··· DATA FOR THE TASK
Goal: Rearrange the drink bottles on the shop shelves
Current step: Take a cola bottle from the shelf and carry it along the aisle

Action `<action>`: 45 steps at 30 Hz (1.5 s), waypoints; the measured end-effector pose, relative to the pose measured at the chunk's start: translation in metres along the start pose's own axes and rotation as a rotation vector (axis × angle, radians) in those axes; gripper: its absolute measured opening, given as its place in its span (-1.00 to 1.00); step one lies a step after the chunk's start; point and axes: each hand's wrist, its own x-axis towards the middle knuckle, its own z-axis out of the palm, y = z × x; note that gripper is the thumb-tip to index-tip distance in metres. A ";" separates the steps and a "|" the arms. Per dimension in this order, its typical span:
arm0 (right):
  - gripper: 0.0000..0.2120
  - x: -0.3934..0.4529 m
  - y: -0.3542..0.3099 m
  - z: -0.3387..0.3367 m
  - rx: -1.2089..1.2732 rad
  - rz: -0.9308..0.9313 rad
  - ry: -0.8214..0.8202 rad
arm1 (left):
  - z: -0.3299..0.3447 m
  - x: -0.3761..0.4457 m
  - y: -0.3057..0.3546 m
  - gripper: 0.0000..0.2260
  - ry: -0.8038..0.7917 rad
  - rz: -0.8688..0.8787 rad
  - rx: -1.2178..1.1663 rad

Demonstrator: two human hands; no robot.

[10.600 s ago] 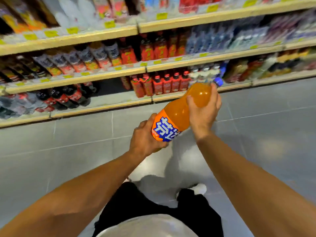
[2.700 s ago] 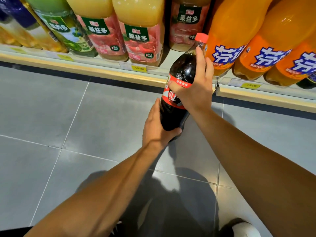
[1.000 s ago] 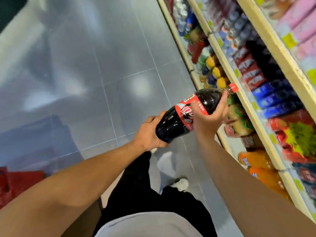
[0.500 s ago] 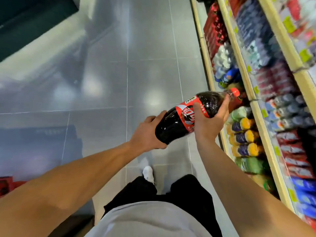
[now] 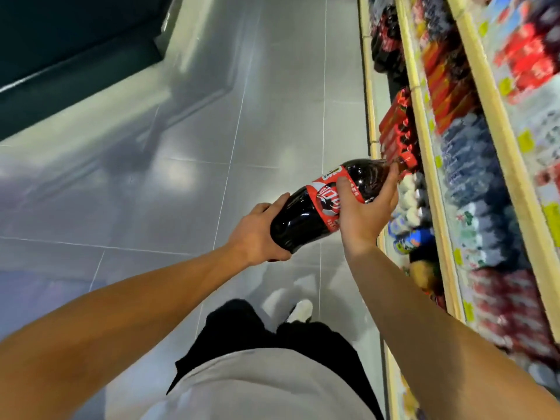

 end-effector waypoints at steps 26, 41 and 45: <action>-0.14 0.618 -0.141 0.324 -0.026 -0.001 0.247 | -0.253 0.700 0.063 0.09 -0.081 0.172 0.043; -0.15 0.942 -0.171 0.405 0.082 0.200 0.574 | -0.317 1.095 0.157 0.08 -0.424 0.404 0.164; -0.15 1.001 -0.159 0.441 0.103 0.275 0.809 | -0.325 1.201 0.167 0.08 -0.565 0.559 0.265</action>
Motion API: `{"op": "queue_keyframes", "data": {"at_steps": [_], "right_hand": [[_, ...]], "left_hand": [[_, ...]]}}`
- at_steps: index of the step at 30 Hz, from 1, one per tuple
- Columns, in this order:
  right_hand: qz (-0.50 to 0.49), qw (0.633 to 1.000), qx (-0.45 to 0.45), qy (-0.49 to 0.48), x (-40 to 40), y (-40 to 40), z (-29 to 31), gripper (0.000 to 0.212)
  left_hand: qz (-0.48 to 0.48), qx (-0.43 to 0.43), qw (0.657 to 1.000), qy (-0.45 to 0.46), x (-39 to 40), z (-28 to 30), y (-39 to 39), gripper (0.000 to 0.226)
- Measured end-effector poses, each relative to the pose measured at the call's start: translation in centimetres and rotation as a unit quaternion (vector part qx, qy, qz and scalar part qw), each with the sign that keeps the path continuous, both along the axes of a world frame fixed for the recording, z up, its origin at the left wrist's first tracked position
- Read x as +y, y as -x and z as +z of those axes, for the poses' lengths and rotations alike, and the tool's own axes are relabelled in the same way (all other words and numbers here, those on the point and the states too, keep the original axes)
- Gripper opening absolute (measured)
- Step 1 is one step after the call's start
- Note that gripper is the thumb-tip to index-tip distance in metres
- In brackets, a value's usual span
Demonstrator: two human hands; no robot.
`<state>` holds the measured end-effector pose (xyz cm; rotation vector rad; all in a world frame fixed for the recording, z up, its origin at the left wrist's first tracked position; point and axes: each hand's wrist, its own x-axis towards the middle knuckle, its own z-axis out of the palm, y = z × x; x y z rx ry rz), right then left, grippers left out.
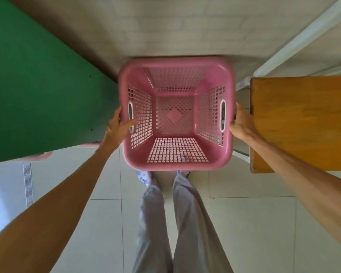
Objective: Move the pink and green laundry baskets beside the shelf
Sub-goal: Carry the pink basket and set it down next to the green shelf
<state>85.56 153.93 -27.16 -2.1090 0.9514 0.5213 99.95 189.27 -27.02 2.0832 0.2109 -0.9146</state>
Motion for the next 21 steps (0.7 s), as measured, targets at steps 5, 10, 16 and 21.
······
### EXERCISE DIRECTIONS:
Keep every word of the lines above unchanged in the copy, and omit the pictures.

### WRITTEN RESPONSE:
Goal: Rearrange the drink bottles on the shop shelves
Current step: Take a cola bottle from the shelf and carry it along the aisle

Action `<action>`: 45 steps at 30 Hz (1.5 s), waypoints; the measured end-effector pose, relative to the pose measured at the chunk's start: translation in metres along the start pose's own axes and rotation as a rotation vector (axis × angle, radians) in those axes; gripper: its absolute measured opening, given as its place in its span (-1.00 to 1.00); step one lies a step after the chunk's start; point and axes: each hand's wrist, its own x-axis towards the middle knuckle, its own z-axis out of the palm, y = z × x; note that gripper is the thumb-tip to index-tip distance in metres. A ";" separates the steps and a "|" the arms. Per dimension in this order, its typical span:
arm0 (right):
  - gripper: 0.0000..0.2120
  - x: -0.3934..0.4529 m
  - y: -0.3542..0.3099 m
  - z: -0.3387..0.3367 m
  - rx: -1.2089..1.2732 rad
  - rz: -0.9308..0.9313 rad
  - ry: -0.8214..0.8202 rad
arm1 (left):
  - z: -0.3299..0.3447 m
  - x: -0.3761..0.4457 m
  - y: -0.3057..0.3546 m
  - gripper: 0.0000..0.2260
  - ry: -0.8038..0.7917 rad
  - rz: -0.8688..0.8787 rad
  - rx: -1.2178..1.1663 rad

Demonstrator: two human hands; no robot.

[10.600 s ago] 
[2.700 s ago] 
[1.000 s ago] 
[0.500 s ago] 
[now] 

 end-effector waypoints at steps 26, 41 and 45: <action>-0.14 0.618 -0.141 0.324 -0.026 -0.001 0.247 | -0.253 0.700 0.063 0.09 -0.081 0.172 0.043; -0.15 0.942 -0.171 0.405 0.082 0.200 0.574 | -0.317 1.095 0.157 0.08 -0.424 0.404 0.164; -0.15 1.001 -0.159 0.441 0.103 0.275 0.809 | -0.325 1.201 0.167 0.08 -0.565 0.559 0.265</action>
Motion API: `{"op": "queue_keyframes", "data": {"at_steps": [_], "right_hand": [[_, ...]], "left_hand": [[_, ...]]}}`
- at_steps: index of the step at 30 Hz, from 1, one per tuple
- Columns, in this order:
  right_hand: qz (-0.50 to 0.49), qw (0.633 to 1.000), qx (-0.45 to 0.45), qy (-0.49 to 0.48), x (-40 to 40), y (-40 to 40), z (-29 to 31), gripper (0.000 to 0.212)
  left_hand: qz (-0.48 to 0.48), qx (-0.43 to 0.43), qw (0.657 to 1.000), qy (-0.45 to 0.46), x (-39 to 40), z (-28 to 30), y (-39 to 39), gripper (0.000 to 0.226)
- Measured end-effector poses, each relative to the pose measured at the call's start: translation in centimetres and rotation as a unit quaternion (vector part qx, qy, qz and scalar part qw), each with the sign that keeps the path continuous, both along the axes of a world frame fixed for the recording, z up, its origin at the left wrist's first tracked position
- Read x as +y, y as -x and z as +z of those axes, for the poses' lengths and rotations alike, and the tool's own axes are relabelled in the same way (all other words and numbers here, those on the point and the states too, keep the original axes)
- Gripper opening absolute (measured)
- Step 1 is one step after the call's start
- Note that gripper is the thumb-tip to index-tip distance in metres
- In brackets, a value's usual span
Demonstrator: two human hands; no robot.
`<state>` holds the measured end-effector pose (xyz cm; rotation vector rad; all in a world frame fixed for the recording, z up, its origin at the left wrist's first tracked position; point and axes: each hand's wrist, its own x-axis towards the middle knuckle, its own z-axis out of the palm, y = z × x; x y z rx ry rz), right then left, grippers left out.
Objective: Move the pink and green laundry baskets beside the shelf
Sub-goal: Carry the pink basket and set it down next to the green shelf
<state>85.56 153.93 -27.16 -2.1090 0.9514 0.5213 99.95 189.27 -27.02 2.0832 0.2109 -0.9146</state>
Motion for the next 21 steps (0.7 s), as measured, targets at steps 5, 10, 16 and 21.

This concludes the response to the exercise.